Surface Water Disposal

Similarly, surface water disposal facilities (rivers, streams, drainage creeks, and surface evaporation pits) offer a competitive alternative to water reclamation.  At river discharge facilities, flowback and produced waters are treated to remove naturally occurring radioactive materials, some suspended solids and well completion chemicals before discharge.  Dissolved salts are not removed and therefore are added to surface water systems where they degrade water quality, pollute the environment and disrupt wildlife habits.  Many states have taken action to reduce or eliminate altogether the availability of surface water disposal for gas well wastewater streams.

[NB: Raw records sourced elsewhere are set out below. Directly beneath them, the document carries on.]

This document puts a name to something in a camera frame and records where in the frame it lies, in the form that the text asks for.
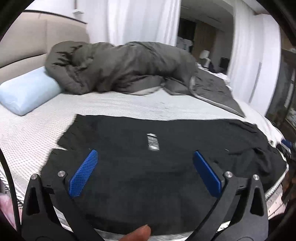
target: white bed sheet
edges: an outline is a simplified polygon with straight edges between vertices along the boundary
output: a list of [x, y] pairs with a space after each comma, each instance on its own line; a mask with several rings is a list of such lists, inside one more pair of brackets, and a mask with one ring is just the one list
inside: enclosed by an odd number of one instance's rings
[[30, 176], [40, 172], [51, 149], [59, 148], [56, 143], [76, 114], [150, 120], [238, 119], [257, 124], [273, 146], [281, 141], [282, 134], [265, 117], [246, 103], [237, 102], [246, 118], [191, 96], [169, 95], [162, 89], [146, 96], [116, 92], [60, 94], [25, 116], [17, 116], [0, 106], [0, 147], [10, 167], [17, 196], [23, 201]]

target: upholstered headboard panel
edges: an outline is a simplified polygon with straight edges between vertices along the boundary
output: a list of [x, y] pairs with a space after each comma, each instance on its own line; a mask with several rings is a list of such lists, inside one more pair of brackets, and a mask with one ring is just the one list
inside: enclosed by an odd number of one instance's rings
[[89, 43], [86, 24], [45, 12], [23, 12], [0, 42], [0, 84], [44, 65], [62, 41]]

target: pink cloth
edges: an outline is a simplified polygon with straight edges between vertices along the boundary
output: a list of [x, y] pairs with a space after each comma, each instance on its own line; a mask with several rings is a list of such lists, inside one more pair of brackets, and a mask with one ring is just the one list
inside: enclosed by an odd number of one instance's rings
[[[13, 214], [13, 208], [12, 208], [12, 201], [11, 199], [5, 195], [0, 194], [0, 209], [7, 218], [7, 220], [10, 222], [10, 224], [16, 229], [15, 226], [15, 217]], [[22, 217], [22, 209], [19, 209], [20, 218]]]

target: pillow
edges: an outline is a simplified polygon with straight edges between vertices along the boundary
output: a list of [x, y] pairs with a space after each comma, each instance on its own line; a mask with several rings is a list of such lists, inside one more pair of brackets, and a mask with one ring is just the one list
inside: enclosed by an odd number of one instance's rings
[[17, 115], [25, 115], [62, 92], [43, 67], [0, 85], [0, 103]]

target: metal screw
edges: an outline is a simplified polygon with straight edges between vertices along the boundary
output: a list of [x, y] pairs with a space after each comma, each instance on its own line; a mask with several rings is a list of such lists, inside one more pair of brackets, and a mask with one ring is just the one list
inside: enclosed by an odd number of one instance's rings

In the Marcellus shale, there are several treatment facilities that remove only the oil and heavy metals, then discharge the water to certain rivers (where permitted), and range in size from 20,000 to 200,000 gallons per day.  The treatment does not remove salts, so the waters that are being discharged into the river system retain high TDS contamination levels.  In April of 2009, the Pennsylvania DEP regulated this type of treatment by limiting it to existing permitted facilities only through Jan. 2011, at which time treatment to remove the TDS (salts) will have to be implemented.